The greatest mistake of all is to “assume” X or to “presume” Y; and this is not uncommon, precisely because the wording of the Standard Forms as presented on SF 3112A (Applicant’s Statement of Disability), which is the central basis upon which a Federal/Postal Disability Retirement application is formulated (both for CSRS as well as for FERS employees), makes it appear as if obtaining an approval from the U.S. Office of Personnel Management (OPM) is merely a pro forma activity.
And, indeed, many have informed the undersigned attorney that Human Resources’ personnel at various agencies will understate the scrutiny which OPM will apply in reviewing and evaluating a Federal or Postal Medical Retirement application.
The main problem with H.R. Personnel dismissing the arduous and meticulously scrutinizing administrative process as applied by the U.S. Office of Personnel Management, is that such underestimation is barely acknowledged when a denial is received from OPM on a Federal Disability Retirement case. All of a sudden, the Human Resources personnel put up their hands and state, “It’s not our responsibility”, when all along they had been insisting as to the ease of the process.

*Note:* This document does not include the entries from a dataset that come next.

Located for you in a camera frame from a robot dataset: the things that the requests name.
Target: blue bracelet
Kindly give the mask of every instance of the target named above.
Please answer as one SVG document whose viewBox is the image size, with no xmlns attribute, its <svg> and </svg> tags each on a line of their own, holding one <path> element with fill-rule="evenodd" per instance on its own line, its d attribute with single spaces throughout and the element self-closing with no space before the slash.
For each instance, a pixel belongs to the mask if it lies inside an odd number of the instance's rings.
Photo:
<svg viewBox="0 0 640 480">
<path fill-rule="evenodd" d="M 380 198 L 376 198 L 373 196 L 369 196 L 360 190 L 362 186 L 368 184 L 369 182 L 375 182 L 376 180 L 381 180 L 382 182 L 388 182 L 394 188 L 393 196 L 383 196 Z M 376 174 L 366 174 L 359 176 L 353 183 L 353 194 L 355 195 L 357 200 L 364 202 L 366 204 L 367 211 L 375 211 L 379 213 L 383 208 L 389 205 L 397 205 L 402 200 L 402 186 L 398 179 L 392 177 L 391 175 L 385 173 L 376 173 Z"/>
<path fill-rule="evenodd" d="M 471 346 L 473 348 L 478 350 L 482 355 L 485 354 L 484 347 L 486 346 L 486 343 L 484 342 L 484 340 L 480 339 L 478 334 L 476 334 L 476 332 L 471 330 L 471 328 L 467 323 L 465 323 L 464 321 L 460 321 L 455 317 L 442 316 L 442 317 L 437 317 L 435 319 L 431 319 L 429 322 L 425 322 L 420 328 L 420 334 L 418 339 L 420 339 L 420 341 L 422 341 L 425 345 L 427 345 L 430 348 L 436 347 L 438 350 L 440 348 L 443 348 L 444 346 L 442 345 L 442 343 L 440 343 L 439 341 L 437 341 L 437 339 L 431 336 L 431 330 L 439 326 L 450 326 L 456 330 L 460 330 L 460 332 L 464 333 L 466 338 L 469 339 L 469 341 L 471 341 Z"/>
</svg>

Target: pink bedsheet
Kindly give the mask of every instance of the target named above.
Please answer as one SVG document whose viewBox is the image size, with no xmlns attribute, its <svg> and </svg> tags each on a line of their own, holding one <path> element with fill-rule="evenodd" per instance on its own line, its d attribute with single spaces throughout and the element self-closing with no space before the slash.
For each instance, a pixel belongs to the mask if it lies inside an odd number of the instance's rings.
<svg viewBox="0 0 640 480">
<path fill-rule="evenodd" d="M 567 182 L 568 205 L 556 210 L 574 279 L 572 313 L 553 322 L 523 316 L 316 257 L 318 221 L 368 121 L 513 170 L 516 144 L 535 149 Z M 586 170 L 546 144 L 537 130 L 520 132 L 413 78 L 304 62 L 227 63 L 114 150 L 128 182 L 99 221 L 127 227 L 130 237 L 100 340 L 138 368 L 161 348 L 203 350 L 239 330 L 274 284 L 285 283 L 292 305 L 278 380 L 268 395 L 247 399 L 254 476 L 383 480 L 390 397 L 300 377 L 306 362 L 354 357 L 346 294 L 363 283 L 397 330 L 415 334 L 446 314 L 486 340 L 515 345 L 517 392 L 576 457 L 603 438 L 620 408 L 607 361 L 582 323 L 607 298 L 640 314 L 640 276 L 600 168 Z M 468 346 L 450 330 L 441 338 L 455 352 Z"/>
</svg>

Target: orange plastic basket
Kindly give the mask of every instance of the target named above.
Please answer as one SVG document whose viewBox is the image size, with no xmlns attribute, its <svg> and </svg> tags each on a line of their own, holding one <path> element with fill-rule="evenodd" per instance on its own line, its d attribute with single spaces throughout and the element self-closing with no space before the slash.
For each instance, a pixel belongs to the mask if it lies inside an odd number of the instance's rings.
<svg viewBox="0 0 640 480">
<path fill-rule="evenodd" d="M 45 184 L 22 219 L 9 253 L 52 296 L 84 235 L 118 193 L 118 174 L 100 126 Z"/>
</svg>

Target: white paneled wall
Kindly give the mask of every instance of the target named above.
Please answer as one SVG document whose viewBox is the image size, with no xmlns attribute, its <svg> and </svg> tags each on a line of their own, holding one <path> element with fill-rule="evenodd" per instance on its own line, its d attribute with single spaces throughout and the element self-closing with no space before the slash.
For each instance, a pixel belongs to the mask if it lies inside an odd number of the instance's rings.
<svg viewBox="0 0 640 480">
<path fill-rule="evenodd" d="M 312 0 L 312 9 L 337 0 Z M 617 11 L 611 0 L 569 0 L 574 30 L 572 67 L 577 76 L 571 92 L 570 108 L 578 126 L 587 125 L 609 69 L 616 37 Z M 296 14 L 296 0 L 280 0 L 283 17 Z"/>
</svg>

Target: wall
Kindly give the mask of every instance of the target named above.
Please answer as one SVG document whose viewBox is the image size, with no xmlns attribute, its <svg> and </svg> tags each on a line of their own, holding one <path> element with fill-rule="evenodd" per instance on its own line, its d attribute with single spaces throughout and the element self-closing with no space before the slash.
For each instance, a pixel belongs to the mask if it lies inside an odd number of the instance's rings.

No, it is true — it is not the ultimate responsibility of the Agency or its Human Resources Department. Yes, it is also true that any application for a CSRS or FERS Disability Retirement is the responsibility of the individual applicant.
As such, because responsibility falls squarely (why, by the way, is it “squarely“, as opposed to “triangularly” or “circularly”?) upon the Federal or Postal Worker, it behooves one to take the entire process seriously, and to invest the proper time, attention, and expenses needed, to do it right “the first time”.